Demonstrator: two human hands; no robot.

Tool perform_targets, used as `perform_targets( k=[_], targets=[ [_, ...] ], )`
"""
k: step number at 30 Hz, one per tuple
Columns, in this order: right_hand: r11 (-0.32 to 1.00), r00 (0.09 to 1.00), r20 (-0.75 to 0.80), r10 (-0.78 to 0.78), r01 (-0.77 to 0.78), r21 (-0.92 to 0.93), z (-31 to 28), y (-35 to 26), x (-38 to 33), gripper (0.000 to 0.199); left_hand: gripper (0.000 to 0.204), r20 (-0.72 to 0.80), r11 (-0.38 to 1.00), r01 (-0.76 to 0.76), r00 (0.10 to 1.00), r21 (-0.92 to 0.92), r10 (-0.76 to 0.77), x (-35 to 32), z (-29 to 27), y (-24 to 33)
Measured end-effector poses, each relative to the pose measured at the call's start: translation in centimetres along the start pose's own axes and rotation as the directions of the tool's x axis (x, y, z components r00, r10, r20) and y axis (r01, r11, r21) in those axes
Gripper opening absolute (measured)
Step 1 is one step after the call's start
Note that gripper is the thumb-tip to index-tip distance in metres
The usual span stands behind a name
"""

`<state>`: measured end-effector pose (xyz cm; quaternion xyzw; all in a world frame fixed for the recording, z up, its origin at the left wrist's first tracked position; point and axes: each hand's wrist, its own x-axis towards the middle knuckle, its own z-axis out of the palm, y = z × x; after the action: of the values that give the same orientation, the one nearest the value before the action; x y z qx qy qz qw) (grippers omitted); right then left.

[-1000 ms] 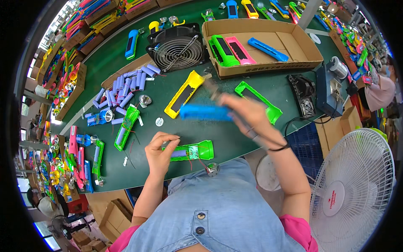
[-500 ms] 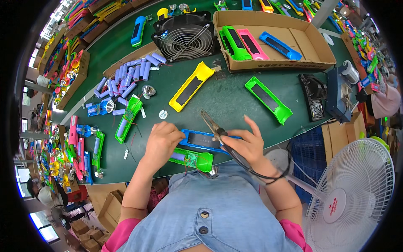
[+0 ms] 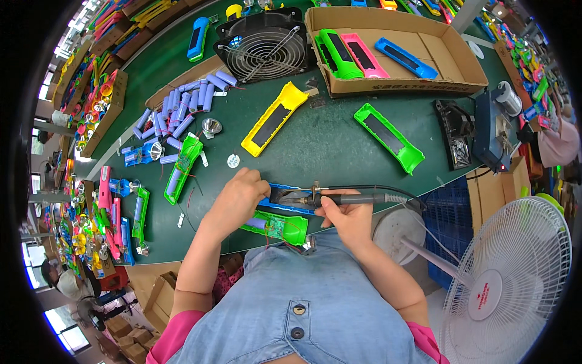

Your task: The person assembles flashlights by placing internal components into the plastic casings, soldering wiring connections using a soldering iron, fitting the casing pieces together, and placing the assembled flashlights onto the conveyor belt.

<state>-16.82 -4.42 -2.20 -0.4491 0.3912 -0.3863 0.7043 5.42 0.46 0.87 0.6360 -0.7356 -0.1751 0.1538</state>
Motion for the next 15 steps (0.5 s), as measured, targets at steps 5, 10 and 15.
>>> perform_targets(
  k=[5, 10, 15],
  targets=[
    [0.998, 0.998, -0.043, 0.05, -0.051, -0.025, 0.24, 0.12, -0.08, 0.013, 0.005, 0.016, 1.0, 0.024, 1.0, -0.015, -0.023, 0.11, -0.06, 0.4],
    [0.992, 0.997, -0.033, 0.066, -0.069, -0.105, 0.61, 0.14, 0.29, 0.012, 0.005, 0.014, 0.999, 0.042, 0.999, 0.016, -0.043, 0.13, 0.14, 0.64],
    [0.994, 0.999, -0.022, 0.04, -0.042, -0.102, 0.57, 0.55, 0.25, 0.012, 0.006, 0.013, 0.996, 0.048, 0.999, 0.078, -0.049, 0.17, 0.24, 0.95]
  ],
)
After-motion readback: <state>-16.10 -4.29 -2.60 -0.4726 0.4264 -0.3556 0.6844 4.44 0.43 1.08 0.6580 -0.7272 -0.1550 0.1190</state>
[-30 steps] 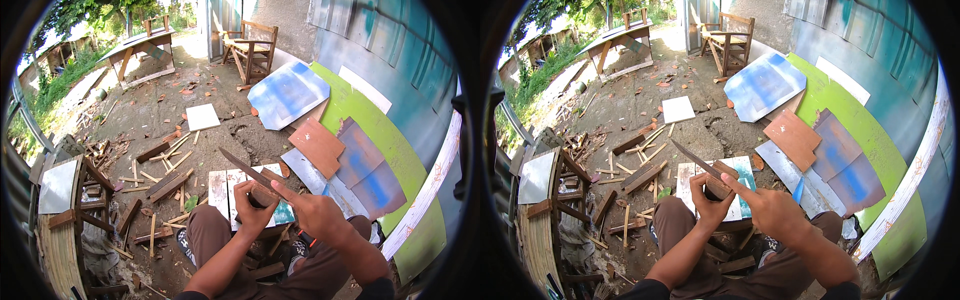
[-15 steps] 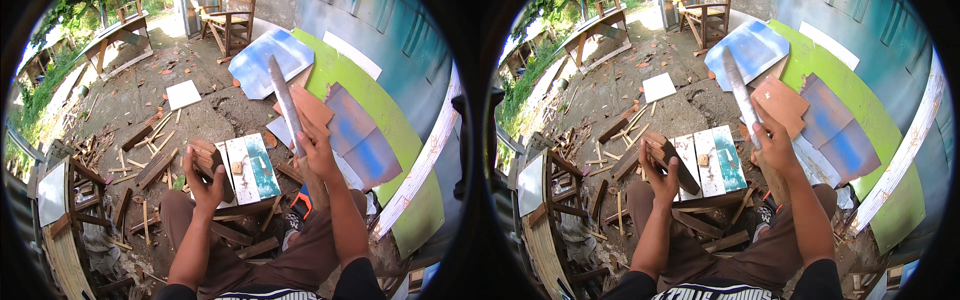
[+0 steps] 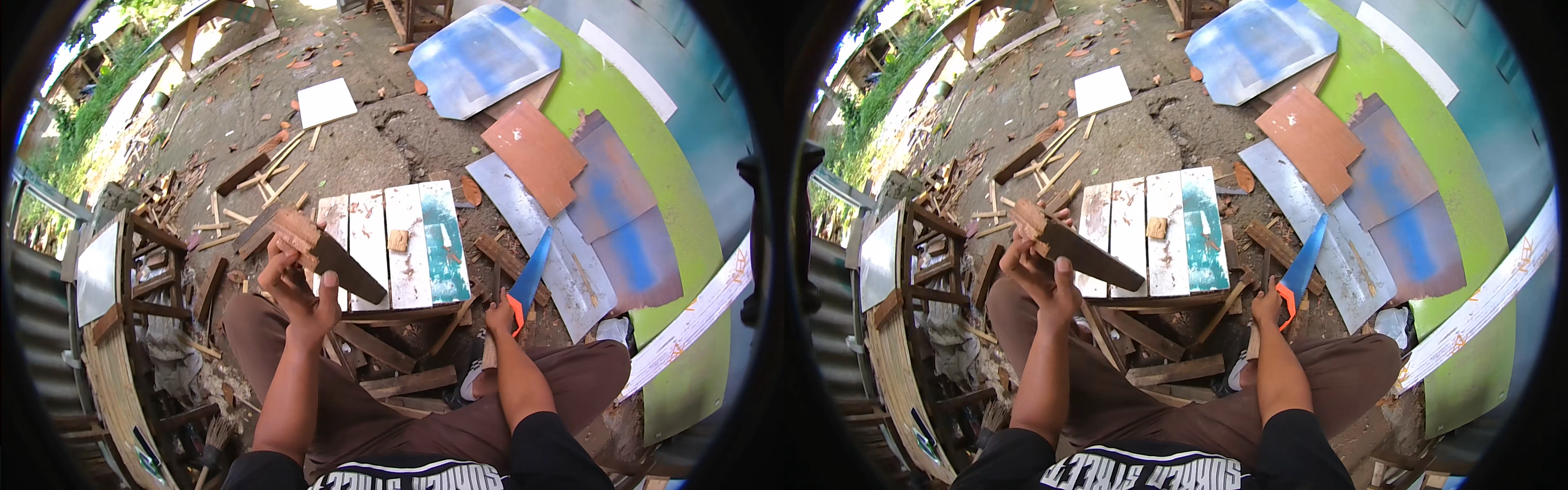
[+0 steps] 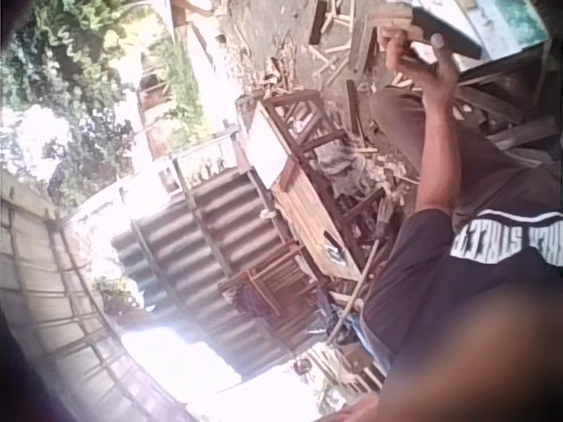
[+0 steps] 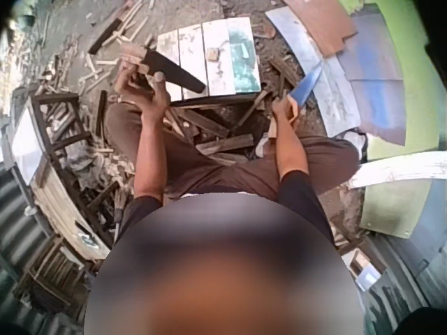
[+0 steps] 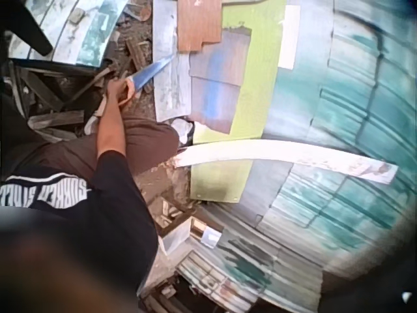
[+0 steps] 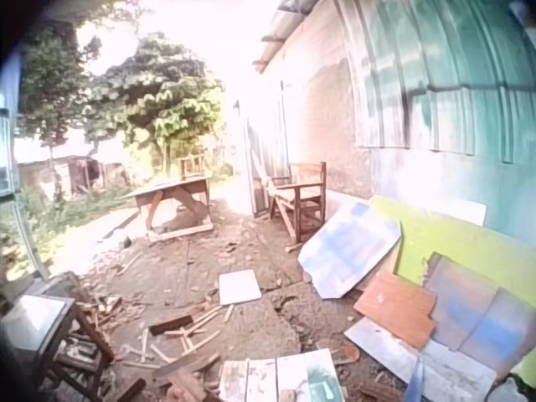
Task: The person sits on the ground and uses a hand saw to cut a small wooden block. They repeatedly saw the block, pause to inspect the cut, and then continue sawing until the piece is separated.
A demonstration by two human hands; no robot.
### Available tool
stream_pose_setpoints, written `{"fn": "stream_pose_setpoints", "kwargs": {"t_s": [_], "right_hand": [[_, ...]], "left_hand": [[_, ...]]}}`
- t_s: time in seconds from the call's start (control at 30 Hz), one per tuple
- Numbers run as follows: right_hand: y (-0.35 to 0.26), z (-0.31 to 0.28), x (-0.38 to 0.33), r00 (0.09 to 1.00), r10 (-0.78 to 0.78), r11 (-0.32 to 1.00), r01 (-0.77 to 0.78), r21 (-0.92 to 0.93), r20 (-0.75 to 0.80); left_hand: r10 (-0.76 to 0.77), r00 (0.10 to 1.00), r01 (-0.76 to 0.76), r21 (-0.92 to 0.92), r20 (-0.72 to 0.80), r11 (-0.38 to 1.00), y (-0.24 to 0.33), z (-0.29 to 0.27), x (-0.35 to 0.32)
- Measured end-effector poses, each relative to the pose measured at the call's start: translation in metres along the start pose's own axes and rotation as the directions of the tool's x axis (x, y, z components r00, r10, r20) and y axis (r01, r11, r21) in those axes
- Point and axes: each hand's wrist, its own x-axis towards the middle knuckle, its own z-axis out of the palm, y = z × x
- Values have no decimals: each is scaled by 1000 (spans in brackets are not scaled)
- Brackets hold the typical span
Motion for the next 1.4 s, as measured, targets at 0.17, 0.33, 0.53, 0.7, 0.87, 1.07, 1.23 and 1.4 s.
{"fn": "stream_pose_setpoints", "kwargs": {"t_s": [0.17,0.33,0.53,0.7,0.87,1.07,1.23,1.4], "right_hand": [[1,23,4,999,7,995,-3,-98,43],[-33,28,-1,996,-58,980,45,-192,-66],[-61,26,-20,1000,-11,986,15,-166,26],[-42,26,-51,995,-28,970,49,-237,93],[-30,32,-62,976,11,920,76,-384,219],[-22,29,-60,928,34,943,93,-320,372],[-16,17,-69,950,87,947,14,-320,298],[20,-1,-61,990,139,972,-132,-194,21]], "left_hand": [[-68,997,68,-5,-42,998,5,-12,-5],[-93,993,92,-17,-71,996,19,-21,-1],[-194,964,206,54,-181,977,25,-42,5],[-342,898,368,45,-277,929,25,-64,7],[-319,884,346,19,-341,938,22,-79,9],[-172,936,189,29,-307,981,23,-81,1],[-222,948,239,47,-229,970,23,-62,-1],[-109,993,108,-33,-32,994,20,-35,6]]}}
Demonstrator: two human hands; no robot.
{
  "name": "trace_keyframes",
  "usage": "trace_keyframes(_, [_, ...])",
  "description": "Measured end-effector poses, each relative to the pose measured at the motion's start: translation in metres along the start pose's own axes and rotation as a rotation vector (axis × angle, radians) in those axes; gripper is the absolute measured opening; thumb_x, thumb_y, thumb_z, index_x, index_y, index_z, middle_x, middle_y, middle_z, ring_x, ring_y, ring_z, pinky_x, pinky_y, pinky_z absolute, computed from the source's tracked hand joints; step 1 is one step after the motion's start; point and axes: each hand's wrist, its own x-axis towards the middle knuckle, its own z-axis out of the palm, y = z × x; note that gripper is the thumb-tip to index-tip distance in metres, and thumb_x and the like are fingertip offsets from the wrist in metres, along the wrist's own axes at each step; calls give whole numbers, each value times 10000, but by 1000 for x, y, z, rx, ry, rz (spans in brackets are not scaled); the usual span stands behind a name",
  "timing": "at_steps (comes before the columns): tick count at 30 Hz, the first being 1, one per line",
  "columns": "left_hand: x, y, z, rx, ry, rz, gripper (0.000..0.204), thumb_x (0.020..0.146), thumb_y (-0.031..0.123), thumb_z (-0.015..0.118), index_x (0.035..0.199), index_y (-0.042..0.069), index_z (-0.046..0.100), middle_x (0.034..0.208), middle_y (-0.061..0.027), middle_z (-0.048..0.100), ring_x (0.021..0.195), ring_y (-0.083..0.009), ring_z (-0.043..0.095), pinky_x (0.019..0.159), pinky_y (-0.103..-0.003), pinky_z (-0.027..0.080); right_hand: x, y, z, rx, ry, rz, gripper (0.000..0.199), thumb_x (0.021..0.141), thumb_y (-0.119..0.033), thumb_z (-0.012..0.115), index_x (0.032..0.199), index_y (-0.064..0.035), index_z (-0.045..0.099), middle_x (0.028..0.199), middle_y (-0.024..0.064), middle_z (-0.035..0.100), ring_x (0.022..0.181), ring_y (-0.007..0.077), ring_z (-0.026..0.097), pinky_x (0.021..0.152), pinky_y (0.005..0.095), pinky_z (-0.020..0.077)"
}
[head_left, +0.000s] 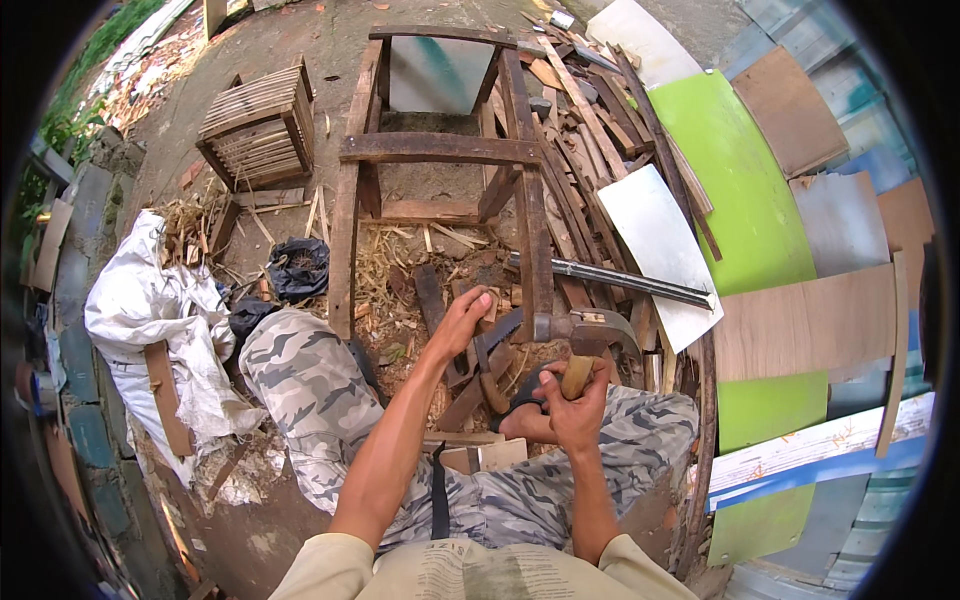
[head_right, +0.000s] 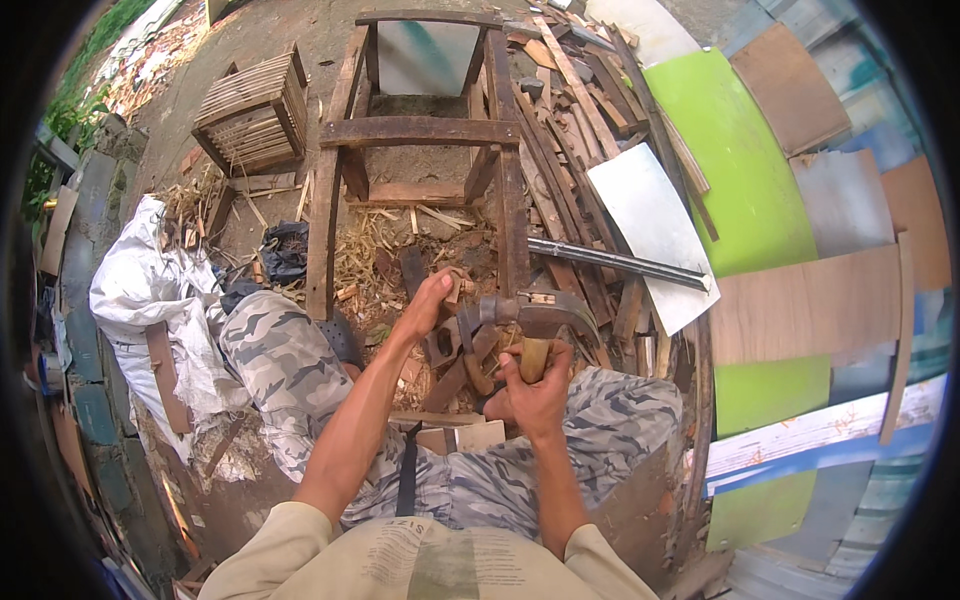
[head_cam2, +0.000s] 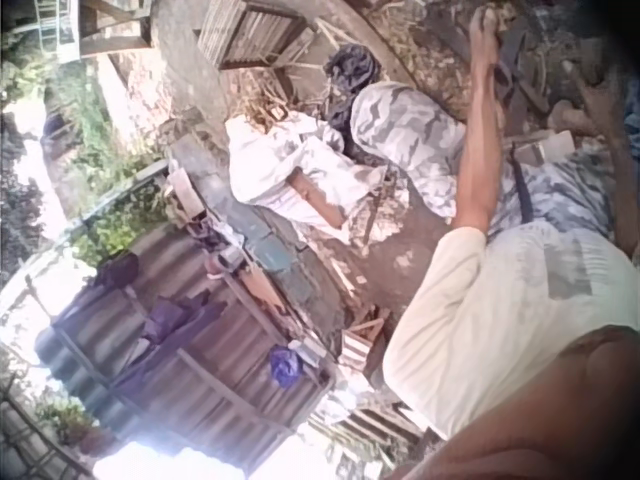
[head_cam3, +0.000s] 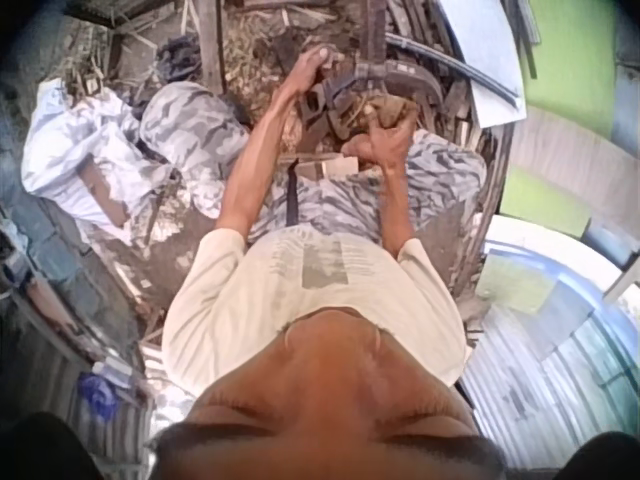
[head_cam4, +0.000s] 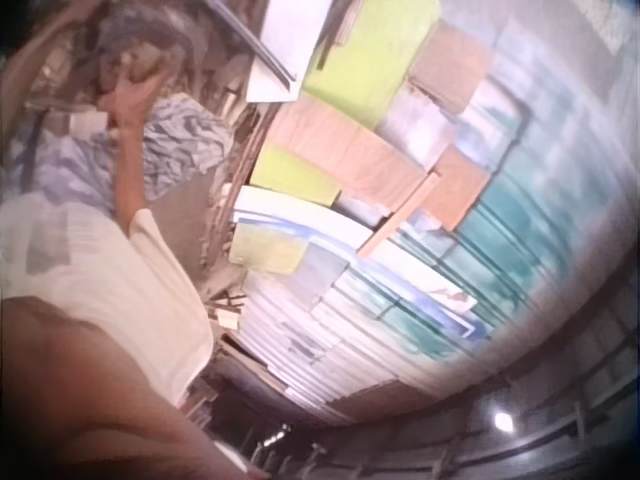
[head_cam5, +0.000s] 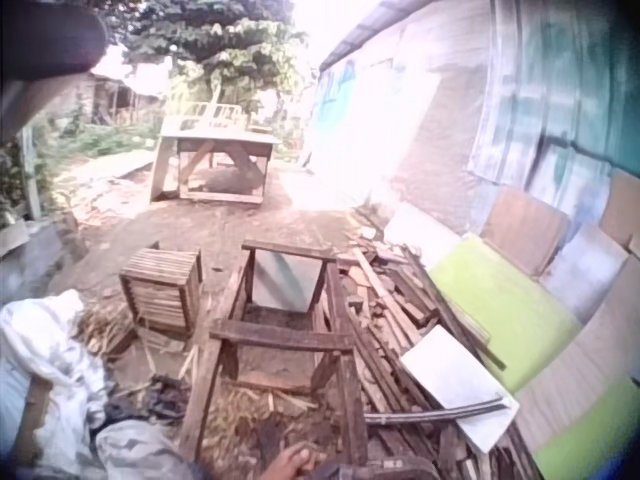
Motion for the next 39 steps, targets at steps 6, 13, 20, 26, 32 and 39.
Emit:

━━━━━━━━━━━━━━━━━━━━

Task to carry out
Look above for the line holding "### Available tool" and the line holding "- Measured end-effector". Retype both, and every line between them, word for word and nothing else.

Reply to the exercise
### Available tool
stream_pose_setpoints, written `{"fn": "stream_pose_setpoints", "kwargs": {"t_s": [_], "right_hand": [[_, ...]], "left_hand": [[_, ...]]}}`
- t_s: time in seconds from the call's start (control at 30 Hz), one per tuple
- Numbers run as follows: right_hand: y (-0.35 to 0.26), z (-0.31 to 0.28), x (-0.38 to 0.33), r00 (0.09 to 1.00), r10 (-0.78 to 0.78), r11 (-0.32 to 1.00), r01 (-0.77 to 0.78), r21 (-0.92 to 0.93), r20 (-0.75 to 0.80); left_hand: r10 (-0.76 to 0.77), r00 (0.10 to 1.00), r01 (-0.76 to 0.76), r21 (-0.92 to 0.92), r20 (-0.72 to 0.80), r11 (-0.38 to 1.00), y (-0.24 to 0.33), z (-0.29 to 0.27), x (-0.35 to 0.32)
- Measured end-effector poses, each relative to the pose measured at the call's start: translation in metres along the start pose's own axes and rotation as the directions of the tool's x axis (x, y, z components r00, r10, r20) and y axis (r01, r11, r21) in those axes

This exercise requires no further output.